Итак, что получается вместе? «Даже {иностранному} капитану {приходится} падать ниц — {вот это и есть} расцвет могущества {Японии}».
Но разве «кабитану» приходилось кланяться, если он управлял условно независимым островом? Приходилось. Раз в год, ко второму числу третьего лунного месяца делегация голландцев везла подарки в сёгунскую столицу. Поэтому мы и не называем «господина» из хайку напрямую «императором». Голландцы падали ниц перед военным правителем, сёгуном, представляющим для них Японию.

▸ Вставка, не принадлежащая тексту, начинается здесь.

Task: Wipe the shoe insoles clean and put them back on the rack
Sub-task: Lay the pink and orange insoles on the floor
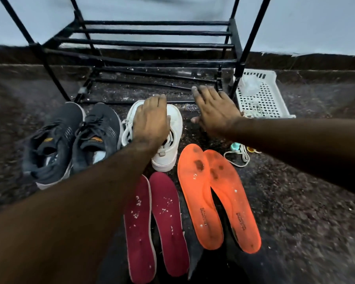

И становится понятной «весна господина»: помимо иносказания («расцвет власти») и формального «сезонного слова» это реальная весна, сезон приема подарков от «южных варваров».
Какие сложности с переводом? Кто такой «кабитан» не объяснишь, надо вводить какого-то «иностранца». И неоднозначность «весна»/«расцвет» не передашь, придется оставить только «власть», без времени года.
И хочется придворно-возвышенное [цукубава сэ кэри] передать чем-то настоль же пышным, вроде «верноподданичества» или «коленопреклонения».